Care Santos convierte en protagonista de Todo el bien y todo el mal a una mujer de 48 años que lo tiene todo. Un buen trabajo, una situación económica desahogada, un hijo casi mayor de edad y un marido que la adora. También tiene un amante, una de esas asignaturas que quedó pendiente. Para ella es lo mismo que el gimnasio o que las lecciones de piano: algo con que llenar el tiempo. Un tiempo que, como a todos, se le escapa. Esta mujer se llama Reina. Mientras se encuentra por motivos de trabajo en un país extranjero, ocurren dos cosas terribles: el intento de suicidio de su hijo, a miles de kilómetros de distancia, y una tormenta siberiana de las peores que se recuerdan en Europa. Ambas cosas combinadas serán la medida de la vulnerabilidad y la fragilidad de una mujer que se creía a salvo de todo y -peor- dueña de su vida.

En solo unas horas tendrá que preguntarse por la validez de todo aquello en lo que creía. Una historia sobre la maternidad: «Sorprendida, desinformada, siempre asustadiza. Es un asunto que me rondaba desde hacía tiempo. Sé que también es una novela sobre la adolescencia. No la de manual, sino la menos complaciente. Por algo llevo muchos años escribiendo también para lectores adolescentes. Presumo de conocerles un poco, de haberles observado mucho. Ahora soy también madre de una pequeña cuadrilla de adolescentes. Sé bien que se trata de una época convulsa, de grandes descubrimientos, de grandes cambios. Quienes estamos cerca de ellos nos preguntamos a menudo si sabemos qué está pasando dentro de sus cabezas, de sus corazones. Nuestros hijos son a ratos unos grandes desconocidos, el principio del adulto que habrán de ser. Es decir, un ser con secretos y celoso de ellos, que buscará con quién compartirlos. Y no seremos nosotros, está claro. Esta novela trata también de eso: de lo muy extraños que pueden resultarnos a veces aquellos a quienes más queremos. Y lo muy vulnerables que nos volvemos precisamente por eso».

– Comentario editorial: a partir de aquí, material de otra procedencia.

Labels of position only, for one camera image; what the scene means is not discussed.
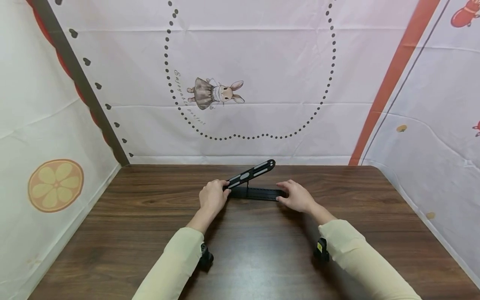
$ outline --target red cartoon illustration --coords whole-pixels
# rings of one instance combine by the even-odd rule
[[[480,121],[479,121],[479,123],[477,124],[477,126],[473,126],[472,129],[476,129],[476,130],[479,131],[479,132],[477,132],[477,134],[475,135],[475,137],[480,136]]]
[[[464,8],[458,10],[452,17],[450,23],[453,27],[470,27],[473,19],[479,18],[480,0],[469,0]]]

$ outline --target wooden table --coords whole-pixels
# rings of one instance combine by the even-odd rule
[[[199,207],[208,180],[246,166],[123,168],[50,268],[31,300],[129,300],[173,234]],[[480,292],[373,167],[277,166],[252,180],[293,179],[348,220],[428,299],[480,299]],[[369,299],[335,263],[312,259],[319,234],[307,216],[270,201],[230,199],[205,237],[215,256],[181,299]]]

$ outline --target dotted line pattern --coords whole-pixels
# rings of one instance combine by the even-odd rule
[[[63,0],[55,0],[55,4],[57,4],[57,5],[62,5],[62,2],[63,2]],[[73,38],[77,38],[77,37],[78,37],[78,32],[76,32],[74,29],[71,29],[71,28],[70,28],[68,31],[70,32],[70,35],[71,35]],[[87,67],[89,67],[89,66],[92,64],[91,60],[89,60],[89,59],[86,58],[86,57],[84,57],[82,60],[84,61],[85,66],[87,66]],[[95,82],[94,84],[95,84],[95,87],[96,87],[97,90],[101,90],[101,89],[102,89],[102,85],[101,85],[100,83]],[[109,105],[109,104],[105,104],[105,108],[106,108],[107,110],[111,110],[111,109],[112,109],[112,106]],[[117,123],[117,122],[113,122],[113,125],[114,125],[116,128],[120,127],[120,124]],[[124,139],[124,138],[122,138],[121,141],[122,141],[122,143],[124,143],[124,144],[127,143],[127,140]]]
[[[169,6],[172,6],[172,1],[168,1],[168,5]],[[327,11],[325,12],[325,15],[328,16],[330,15],[330,10],[332,9],[333,7],[333,3],[329,3],[328,4],[328,9]],[[172,14],[172,17],[175,19],[177,17],[177,14],[179,13],[179,11],[177,9],[175,9],[174,13]],[[328,23],[332,23],[332,18],[329,18],[328,19]],[[173,20],[171,20],[169,22],[170,26],[173,25]],[[333,53],[333,56],[332,56],[332,64],[331,64],[331,67],[332,69],[330,70],[330,77],[328,78],[328,84],[326,86],[326,89],[325,89],[325,93],[324,93],[324,96],[322,97],[323,100],[325,100],[327,98],[327,94],[328,94],[328,88],[331,86],[331,81],[333,80],[333,74],[334,74],[334,70],[333,68],[335,67],[335,63],[334,63],[334,60],[336,59],[336,40],[335,40],[335,37],[336,37],[336,34],[334,33],[334,26],[331,25],[330,26],[330,31],[332,31],[332,34],[331,34],[331,37],[332,37],[332,46],[333,46],[333,49],[332,49],[332,53]],[[167,43],[170,41],[170,39],[168,37],[165,38],[165,41],[166,41],[166,44],[165,44],[165,50],[168,50],[168,45]],[[168,86],[171,87],[172,86],[172,83],[171,83],[171,77],[167,75],[167,79],[168,79]],[[234,134],[234,135],[231,135],[231,136],[228,136],[228,137],[218,137],[218,136],[211,136],[211,135],[208,135],[206,133],[203,133],[200,129],[196,128],[195,125],[192,125],[192,122],[189,121],[189,119],[185,116],[185,113],[183,113],[181,110],[182,110],[182,107],[179,106],[178,107],[178,110],[180,111],[180,115],[185,119],[185,121],[188,122],[189,125],[192,126],[192,128],[198,132],[201,136],[205,137],[205,138],[209,138],[210,140],[214,140],[214,141],[226,141],[226,140],[230,140],[232,138],[241,138],[241,139],[247,139],[247,140],[254,140],[254,139],[259,139],[261,137],[270,137],[271,139],[275,138],[275,139],[287,139],[288,137],[292,137],[294,136],[295,134],[298,134],[299,132],[302,131],[303,128],[305,128],[308,124],[310,124],[310,121],[313,120],[313,117],[317,115],[317,111],[314,111],[313,113],[313,116],[310,117],[310,120],[306,121],[306,123],[304,125],[302,125],[301,128],[298,128],[297,131],[291,133],[291,134],[286,134],[286,135],[276,135],[276,134],[269,134],[269,133],[262,133],[262,134],[259,134],[259,135],[253,135],[253,136],[246,136],[246,135],[241,135],[241,134]]]

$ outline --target white fabric backdrop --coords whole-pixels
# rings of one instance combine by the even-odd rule
[[[0,299],[24,300],[119,164],[26,1],[0,0],[0,45]],[[68,207],[45,213],[29,201],[29,178],[55,159],[81,166],[83,189]]]
[[[440,2],[363,163],[382,170],[480,286],[480,20],[451,24],[466,2]]]
[[[346,164],[416,2],[50,3],[130,162]],[[197,77],[245,103],[200,110]]]

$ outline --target orange stripe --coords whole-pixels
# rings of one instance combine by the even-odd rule
[[[367,145],[368,139],[373,132],[375,124],[382,111],[384,110],[388,99],[393,93],[400,76],[402,75],[408,61],[410,60],[415,46],[420,41],[423,32],[427,28],[430,19],[433,16],[440,0],[420,0],[413,12],[412,18],[408,23],[407,29],[403,34],[402,40],[396,49],[392,62],[388,67],[384,81],[378,90],[377,96],[373,101],[372,107],[368,113],[360,137],[353,151],[352,157],[348,163],[349,166],[356,166],[360,162],[361,154]]]

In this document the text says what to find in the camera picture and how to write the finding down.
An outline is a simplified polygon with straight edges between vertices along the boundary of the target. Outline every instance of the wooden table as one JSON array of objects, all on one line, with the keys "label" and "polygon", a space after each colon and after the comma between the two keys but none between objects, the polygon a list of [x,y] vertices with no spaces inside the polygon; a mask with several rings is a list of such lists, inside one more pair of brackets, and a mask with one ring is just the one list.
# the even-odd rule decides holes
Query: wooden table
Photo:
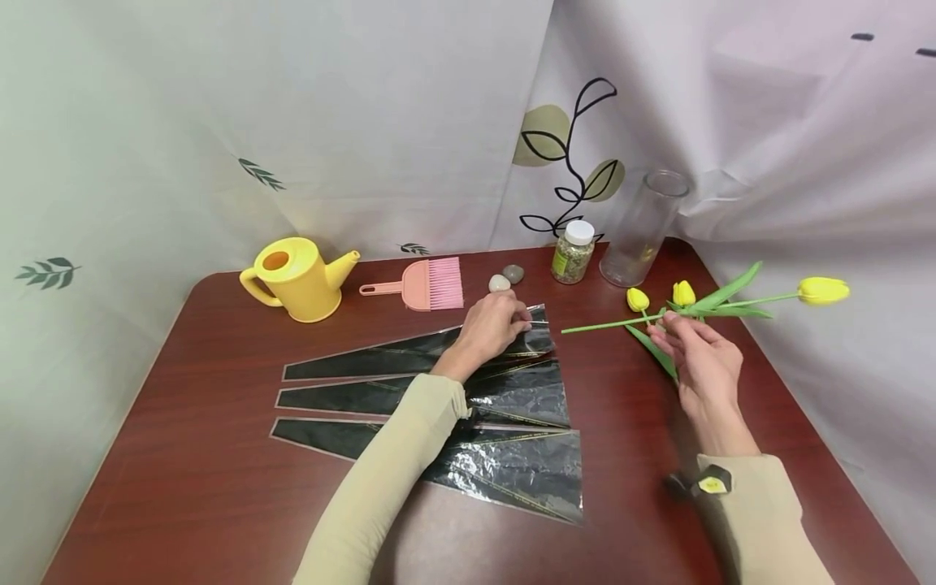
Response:
[{"label": "wooden table", "polygon": [[[665,374],[623,329],[559,334],[623,315],[623,290],[598,273],[601,252],[575,286],[549,276],[551,249],[461,257],[466,306],[510,263],[527,271],[519,297],[546,303],[581,431],[585,525],[419,484],[374,582],[724,581],[694,507],[662,487],[677,446],[692,449]],[[351,292],[396,280],[411,261],[359,265],[340,310],[314,325],[251,299],[235,273],[198,283],[44,582],[288,584],[350,463],[268,438],[277,414],[290,414],[273,406],[283,365],[459,324],[464,311],[415,313],[396,297]],[[642,288],[656,307],[681,279],[700,296],[715,288],[688,244],[667,241]],[[714,321],[744,352],[742,409],[760,446],[783,459],[836,582],[916,583],[744,325]]]}]

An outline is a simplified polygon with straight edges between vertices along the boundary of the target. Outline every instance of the tulip stem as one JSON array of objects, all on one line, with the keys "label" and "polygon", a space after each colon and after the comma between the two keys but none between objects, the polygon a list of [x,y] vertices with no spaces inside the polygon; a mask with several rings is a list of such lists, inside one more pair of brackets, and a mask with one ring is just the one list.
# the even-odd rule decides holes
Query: tulip stem
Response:
[{"label": "tulip stem", "polygon": [[[715,309],[720,309],[722,307],[746,307],[748,305],[757,304],[759,302],[773,302],[774,300],[786,300],[786,299],[795,299],[798,297],[798,293],[789,293],[786,295],[778,295],[776,297],[765,297],[763,299],[754,299],[754,300],[739,300],[738,302],[728,302],[722,305],[718,305]],[[689,307],[682,307],[677,314],[686,315],[692,311],[692,305]],[[602,323],[601,325],[586,325],[585,327],[573,327],[571,329],[563,329],[562,333],[578,333],[580,331],[594,331],[596,329],[610,329],[612,327],[621,327],[623,325],[634,325],[635,323],[646,323],[647,321],[652,321],[653,319],[663,318],[660,314],[652,314],[647,316],[647,312],[643,311],[643,316],[637,319],[628,319],[626,321],[615,321],[614,323]]]},{"label": "tulip stem", "polygon": [[721,307],[746,307],[748,305],[755,305],[758,302],[773,302],[774,300],[786,300],[786,299],[795,299],[799,296],[799,293],[789,293],[787,295],[778,295],[776,297],[765,297],[763,299],[754,299],[754,300],[739,300],[738,302],[727,302],[723,305],[718,305]]},{"label": "tulip stem", "polygon": [[638,317],[637,319],[628,319],[626,321],[615,321],[614,323],[602,323],[601,325],[586,325],[585,327],[573,327],[571,329],[563,329],[561,333],[578,333],[579,331],[594,331],[595,329],[610,329],[612,327],[621,327],[623,325],[634,325],[635,323],[646,323],[647,321],[652,321],[653,319],[662,319],[661,314],[652,314],[649,317]]}]

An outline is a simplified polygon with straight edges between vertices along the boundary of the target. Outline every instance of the tulip bud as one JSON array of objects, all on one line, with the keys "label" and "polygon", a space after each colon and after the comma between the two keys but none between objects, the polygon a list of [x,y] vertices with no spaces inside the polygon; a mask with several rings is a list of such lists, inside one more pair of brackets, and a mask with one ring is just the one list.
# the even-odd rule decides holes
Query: tulip bud
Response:
[{"label": "tulip bud", "polygon": [[673,285],[673,302],[680,307],[688,307],[695,303],[695,292],[688,282],[682,281]]},{"label": "tulip bud", "polygon": [[843,280],[812,276],[799,281],[797,294],[806,304],[818,307],[847,299],[851,291]]},{"label": "tulip bud", "polygon": [[627,289],[627,306],[634,313],[643,313],[650,307],[650,299],[639,288]]}]

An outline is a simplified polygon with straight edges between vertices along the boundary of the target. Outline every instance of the white lid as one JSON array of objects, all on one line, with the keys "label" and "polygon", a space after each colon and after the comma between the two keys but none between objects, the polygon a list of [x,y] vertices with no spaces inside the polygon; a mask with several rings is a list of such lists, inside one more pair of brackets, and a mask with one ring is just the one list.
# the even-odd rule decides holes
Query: white lid
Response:
[{"label": "white lid", "polygon": [[574,222],[570,222],[569,225],[565,227],[564,237],[576,246],[590,244],[592,243],[592,238],[594,238],[594,226],[588,222],[577,219]]}]

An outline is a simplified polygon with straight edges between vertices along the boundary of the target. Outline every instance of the watering can spout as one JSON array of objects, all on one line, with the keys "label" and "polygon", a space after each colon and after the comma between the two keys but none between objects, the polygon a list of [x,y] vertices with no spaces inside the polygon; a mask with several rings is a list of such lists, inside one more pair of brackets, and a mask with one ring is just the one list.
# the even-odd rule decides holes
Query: watering can spout
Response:
[{"label": "watering can spout", "polygon": [[338,290],[341,287],[358,260],[360,260],[360,253],[352,250],[325,267],[325,280],[331,290]]}]

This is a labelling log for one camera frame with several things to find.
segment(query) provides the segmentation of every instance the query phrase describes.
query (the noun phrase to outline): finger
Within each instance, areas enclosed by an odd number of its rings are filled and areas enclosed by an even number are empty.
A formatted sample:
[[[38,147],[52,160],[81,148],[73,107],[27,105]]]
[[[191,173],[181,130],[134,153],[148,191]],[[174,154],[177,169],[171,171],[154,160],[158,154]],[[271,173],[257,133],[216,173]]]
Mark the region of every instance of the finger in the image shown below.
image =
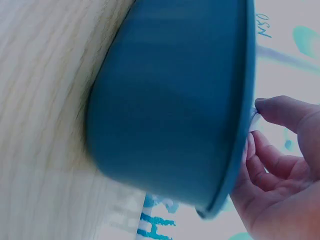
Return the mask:
[[[303,157],[283,155],[260,131],[254,131],[252,135],[256,154],[270,173],[281,179],[303,179],[309,173]]]
[[[266,172],[264,165],[257,155],[246,161],[246,167],[251,182],[265,192],[274,190],[281,181],[272,173]]]
[[[236,180],[236,184],[230,194],[233,204],[241,219],[244,219],[250,204],[252,204],[262,192],[263,191],[260,188],[251,182],[247,167],[243,163]]]
[[[255,152],[265,168],[273,175],[283,178],[282,170],[278,168],[279,159],[283,154],[258,130],[252,132],[255,142]]]
[[[265,120],[284,126],[297,133],[302,119],[320,111],[318,105],[309,104],[288,96],[269,99],[258,98],[255,107]]]
[[[304,159],[320,179],[320,107],[287,96],[256,100],[255,106],[268,122],[297,133]]]

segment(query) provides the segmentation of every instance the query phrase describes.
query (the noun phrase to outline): blue marker drawing
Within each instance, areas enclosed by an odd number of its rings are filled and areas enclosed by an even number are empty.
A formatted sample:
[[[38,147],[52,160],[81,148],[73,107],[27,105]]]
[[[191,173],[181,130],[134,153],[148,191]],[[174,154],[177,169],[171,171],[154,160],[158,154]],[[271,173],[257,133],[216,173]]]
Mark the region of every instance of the blue marker drawing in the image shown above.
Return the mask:
[[[315,49],[314,45],[317,42],[320,45],[320,35],[316,31],[306,26],[296,26],[292,34],[294,42],[302,54],[314,59],[320,57],[319,49]]]
[[[241,232],[229,238],[229,240],[253,240],[247,232]]]
[[[158,204],[164,204],[165,208],[167,209],[168,213],[174,214],[179,208],[179,203],[172,201],[168,198],[156,196],[152,194],[147,194],[144,199],[143,207],[145,208],[153,208]]]
[[[146,222],[151,223],[151,232],[147,232],[142,229],[137,230],[137,234],[142,235],[145,238],[152,238],[155,240],[173,240],[172,238],[164,235],[157,234],[157,225],[162,226],[176,226],[175,221],[173,220],[164,220],[161,217],[151,217],[144,213],[141,213],[140,220],[144,220]]]

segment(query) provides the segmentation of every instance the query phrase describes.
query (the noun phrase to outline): light wood grain
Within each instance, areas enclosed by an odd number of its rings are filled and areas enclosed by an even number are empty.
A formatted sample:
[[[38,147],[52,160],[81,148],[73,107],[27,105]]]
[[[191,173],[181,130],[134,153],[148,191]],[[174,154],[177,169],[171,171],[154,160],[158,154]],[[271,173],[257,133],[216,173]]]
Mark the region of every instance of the light wood grain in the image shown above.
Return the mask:
[[[144,193],[102,176],[83,133],[131,4],[0,0],[0,240],[134,239]]]

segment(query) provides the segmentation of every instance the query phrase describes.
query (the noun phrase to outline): teal plastic bowl
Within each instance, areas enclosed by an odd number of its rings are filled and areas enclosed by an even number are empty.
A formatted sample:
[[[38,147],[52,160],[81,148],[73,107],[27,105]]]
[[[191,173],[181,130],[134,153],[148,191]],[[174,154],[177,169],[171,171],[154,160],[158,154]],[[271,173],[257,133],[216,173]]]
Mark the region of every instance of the teal plastic bowl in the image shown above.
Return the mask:
[[[101,171],[213,217],[242,159],[255,46],[253,0],[137,0],[89,99]]]

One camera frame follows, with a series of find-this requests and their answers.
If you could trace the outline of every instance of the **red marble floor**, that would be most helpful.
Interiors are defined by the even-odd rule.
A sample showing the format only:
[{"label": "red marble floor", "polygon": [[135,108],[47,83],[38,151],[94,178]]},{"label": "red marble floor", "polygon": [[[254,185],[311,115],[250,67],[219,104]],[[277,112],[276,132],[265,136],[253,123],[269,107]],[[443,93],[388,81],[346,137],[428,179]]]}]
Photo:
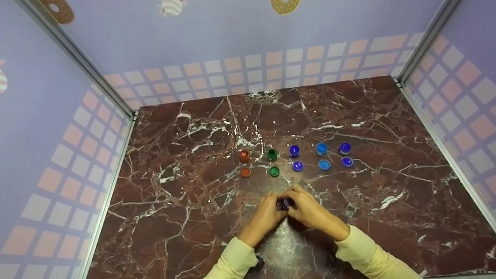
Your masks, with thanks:
[{"label": "red marble floor", "polygon": [[[317,168],[320,141],[330,171]],[[339,163],[343,141],[350,169]],[[270,147],[282,153],[274,163]],[[88,278],[202,278],[259,198],[294,183],[423,275],[496,271],[495,233],[387,76],[141,108]],[[247,278],[364,278],[332,251],[328,237],[285,220],[258,249],[264,269]]]}]

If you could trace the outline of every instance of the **wallpaper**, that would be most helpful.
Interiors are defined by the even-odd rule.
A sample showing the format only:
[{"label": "wallpaper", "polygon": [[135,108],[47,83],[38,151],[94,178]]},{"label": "wallpaper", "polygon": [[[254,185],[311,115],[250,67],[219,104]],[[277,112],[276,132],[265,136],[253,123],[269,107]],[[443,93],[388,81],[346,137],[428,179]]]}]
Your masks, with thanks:
[{"label": "wallpaper", "polygon": [[407,85],[496,216],[496,54],[491,0],[464,1]]},{"label": "wallpaper", "polygon": [[13,1],[0,24],[0,277],[79,278],[129,120]]}]

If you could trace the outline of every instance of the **hand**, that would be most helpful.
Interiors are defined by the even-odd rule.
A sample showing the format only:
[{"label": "hand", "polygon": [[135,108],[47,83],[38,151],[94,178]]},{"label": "hand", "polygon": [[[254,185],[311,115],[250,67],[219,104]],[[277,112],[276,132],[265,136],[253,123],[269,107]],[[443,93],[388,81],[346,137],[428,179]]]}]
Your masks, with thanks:
[{"label": "hand", "polygon": [[295,185],[279,198],[291,198],[295,201],[296,208],[290,207],[288,214],[305,226],[321,230],[337,241],[345,240],[350,235],[350,227],[327,211],[302,187]]},{"label": "hand", "polygon": [[287,212],[278,211],[276,202],[277,194],[274,192],[267,193],[260,200],[255,214],[239,235],[239,240],[255,247],[269,231],[276,227],[277,223],[286,217]]}]

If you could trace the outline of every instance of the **checkered pattern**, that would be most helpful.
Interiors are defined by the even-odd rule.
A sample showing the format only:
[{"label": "checkered pattern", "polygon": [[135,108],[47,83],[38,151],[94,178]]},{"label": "checkered pattern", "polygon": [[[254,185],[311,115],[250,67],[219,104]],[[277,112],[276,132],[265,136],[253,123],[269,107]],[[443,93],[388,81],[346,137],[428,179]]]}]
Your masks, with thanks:
[{"label": "checkered pattern", "polygon": [[106,75],[133,108],[379,75],[397,76],[423,33]]},{"label": "checkered pattern", "polygon": [[480,198],[496,212],[496,85],[440,36],[407,86]]},{"label": "checkered pattern", "polygon": [[77,277],[129,125],[92,86],[0,246],[0,263],[15,263],[0,264],[2,279]]}]

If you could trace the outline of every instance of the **sleeve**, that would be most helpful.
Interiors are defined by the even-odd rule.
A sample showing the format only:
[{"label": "sleeve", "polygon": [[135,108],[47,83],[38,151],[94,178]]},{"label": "sleeve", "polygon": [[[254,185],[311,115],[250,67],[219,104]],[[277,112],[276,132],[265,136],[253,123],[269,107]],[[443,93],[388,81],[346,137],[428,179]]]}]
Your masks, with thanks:
[{"label": "sleeve", "polygon": [[242,279],[257,263],[255,250],[235,237],[204,279]]},{"label": "sleeve", "polygon": [[350,235],[336,242],[336,257],[370,279],[419,279],[406,263],[385,252],[368,235],[350,225]]}]

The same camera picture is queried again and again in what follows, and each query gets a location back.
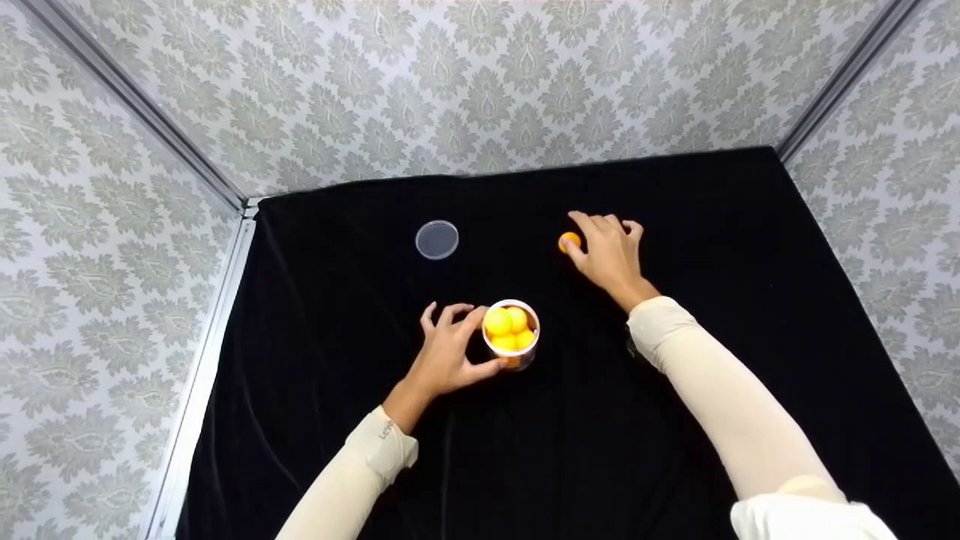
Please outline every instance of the wall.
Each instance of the wall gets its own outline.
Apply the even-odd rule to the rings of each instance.
[[[789,163],[960,479],[960,3],[932,0]]]
[[[236,216],[0,3],[0,538],[133,538]]]
[[[248,195],[779,141],[885,0],[65,0]]]

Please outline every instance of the yellow ping pong ball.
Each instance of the yellow ping pong ball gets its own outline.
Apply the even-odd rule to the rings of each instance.
[[[521,333],[527,329],[527,312],[521,307],[507,307],[507,315],[510,316],[510,331]]]
[[[503,307],[494,307],[483,318],[483,326],[490,335],[508,334],[512,325],[510,313]]]
[[[560,235],[560,239],[557,240],[557,246],[560,247],[560,251],[564,253],[566,253],[566,246],[564,246],[564,238],[573,242],[573,245],[577,246],[578,248],[582,245],[580,241],[580,236],[578,236],[576,233],[570,233],[570,232],[563,233]]]
[[[532,331],[525,330],[516,335],[516,349],[519,351],[527,345],[530,345],[534,342],[534,333]]]
[[[496,335],[490,342],[494,347],[500,349],[501,351],[516,351],[518,346],[516,345],[516,336],[508,333],[505,335]]]

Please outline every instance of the plastic cup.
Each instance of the plastic cup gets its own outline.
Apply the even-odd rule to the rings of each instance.
[[[491,351],[491,358],[503,358],[507,360],[507,367],[504,368],[505,371],[523,371],[533,363],[534,356],[537,355],[537,344],[540,343],[540,318],[530,305],[520,300],[501,300],[493,303],[490,309],[513,306],[519,307],[527,312],[527,327],[534,333],[534,340],[530,342],[530,345],[518,351],[507,351],[494,347],[490,341],[490,337],[487,335],[486,329],[483,330],[483,340],[484,343],[487,344],[487,348]]]

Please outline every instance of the black velvet cloth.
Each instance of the black velvet cloth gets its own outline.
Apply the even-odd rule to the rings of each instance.
[[[262,202],[179,537],[272,538],[406,372],[424,307],[503,298],[540,315],[536,360],[429,408],[420,460],[362,537],[733,537],[709,441],[557,249],[570,209],[645,226],[645,275],[763,380],[852,500],[901,539],[960,537],[957,482],[770,148]],[[434,219],[460,231],[445,260],[414,247]]]

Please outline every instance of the clear plastic lid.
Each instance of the clear plastic lid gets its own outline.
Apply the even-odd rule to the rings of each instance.
[[[438,219],[423,224],[417,231],[417,251],[430,260],[450,257],[460,244],[460,234],[449,221]]]

Fue un amigo editor y también escritor quien «me hizo ver, tras leer el original de la novela, que en ella se hablaba, además, de otras cosas. Asuntos que tal vez ni yo misma había percibido, como suele ocurrir. Uno de los principales es la paternidad como fuerza irracional, el deseo de ser padre a toda costa, a cualquier precio. La dificultad de serlo, elijas el modelo que elijas. Y, por último, la verdad como gran asunto, como gran aspiración, pero también como el pequeño motor de algunas existencias secundarias que aquí terminan por cobrar gran relevancia. Quise que hubiera épica detrás de esta historia de sentimientos. Y, por supuesto, suspense. Todo escritor está obligado a crear suspense, a lograr que sus lectores olviden cualquier cosa que tengan pendiente y se formulen una única, deliciosa pero incómoda pregunta: '¿Qué ocurrirá ahora?'. Es la maldición de Scherezade. La única razón para leer. Espero haber conseguido perpetuar un poco esa maldición, tanto en las tramas secundarias de esta historia como en la principal, tan terriblemente cercana a todos nosotros que cualquier día podría ocurrirnos lo mismo».